Bruscamente el cachorro bicolor, negro con blanco, fue arrojado a una gran jaula donde se apilaban cachorros que aullaban aterrados. Decenas de manos humanas se lanzaban sobre ellos para explorarlos, medirlos, revisarlos y ponerlos en el húmedo suelo para que corrieran atropellándose entre sí.

–“Pásele, ¿qué raza busca?, aquí tenemos de todas” –dijo otro de los hombres que vendían a los cachorros donde pusieron a Lucas.

El enviado de Dios observó los ojitos tristes de los perritos, sus diminutos cuerpos temblaban de miedo y frío, las jaulas estaban mojadas por la orina de los propios cachorros y otros, ya vencidos, no se movían en espera de que la muerte se apiadara de ellos.

–“¡Los que estén enfermos, a los botes de la basura!” –ordenó un vendedor de tez morena muy oscura como su alma.

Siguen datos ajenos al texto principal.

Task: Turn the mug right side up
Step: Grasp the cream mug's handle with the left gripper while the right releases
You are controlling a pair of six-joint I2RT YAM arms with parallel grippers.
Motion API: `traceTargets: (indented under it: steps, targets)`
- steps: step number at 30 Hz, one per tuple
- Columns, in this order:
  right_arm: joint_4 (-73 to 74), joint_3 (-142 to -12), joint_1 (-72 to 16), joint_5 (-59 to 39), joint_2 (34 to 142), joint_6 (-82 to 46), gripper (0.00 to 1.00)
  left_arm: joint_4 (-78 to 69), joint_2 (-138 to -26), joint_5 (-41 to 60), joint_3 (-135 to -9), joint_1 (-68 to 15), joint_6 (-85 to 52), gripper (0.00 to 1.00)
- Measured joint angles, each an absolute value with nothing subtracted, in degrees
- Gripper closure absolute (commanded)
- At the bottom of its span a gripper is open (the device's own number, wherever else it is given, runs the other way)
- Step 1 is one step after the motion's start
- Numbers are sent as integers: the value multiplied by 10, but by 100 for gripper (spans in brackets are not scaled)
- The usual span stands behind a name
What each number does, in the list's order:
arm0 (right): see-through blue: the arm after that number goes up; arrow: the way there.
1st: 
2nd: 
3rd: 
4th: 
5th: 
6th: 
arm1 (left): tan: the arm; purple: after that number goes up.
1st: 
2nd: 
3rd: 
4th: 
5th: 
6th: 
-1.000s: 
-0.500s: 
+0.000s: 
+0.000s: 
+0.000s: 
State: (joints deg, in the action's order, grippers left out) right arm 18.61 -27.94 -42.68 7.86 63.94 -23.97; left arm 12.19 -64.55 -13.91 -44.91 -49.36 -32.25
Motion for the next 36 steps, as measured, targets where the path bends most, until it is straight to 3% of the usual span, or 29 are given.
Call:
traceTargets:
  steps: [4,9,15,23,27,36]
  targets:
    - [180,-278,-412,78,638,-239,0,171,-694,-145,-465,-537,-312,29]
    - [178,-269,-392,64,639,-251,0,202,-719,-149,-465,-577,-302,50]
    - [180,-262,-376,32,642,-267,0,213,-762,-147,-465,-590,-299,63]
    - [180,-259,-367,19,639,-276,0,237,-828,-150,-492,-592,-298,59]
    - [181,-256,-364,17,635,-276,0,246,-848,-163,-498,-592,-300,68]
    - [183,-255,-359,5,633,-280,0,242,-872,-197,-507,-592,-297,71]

Lucas escuchó la sentencia que caía sobre los indefensos cachorros y por primera vez, desde que había bajado del cielo, lloró tan fuerte que sus chillidos inquietaron a un hombre que miraba divertido como jugaban despreocupadamente mordiéndose las orejas otros cachorros.

El hombre se encaminó hacia Lucas y tomándolo entre sus manos lo apretó suavemente tratando de tranquilizarlo, él, César, sería el instrumento de Dios para que el pequeño pastor inglés llegara a la vida de Elena, quien se convertiría en la mamá humana del perrito bicolor de ojos rosa.

Lucas fue mi compañero por casi trece años, hoy se ha ido y en honra a su memoria y a todo lo que hizo por mí, por los animales, inicié su libro que no pude terminarle estando con vida, que esta historia que lleva mucho realismo con un poco de imaginación sirva para que al terminar el libro ayude a que los tratemos con respeto y dignidad, con amor porque nadie nos dará lo que ellos nos entregan.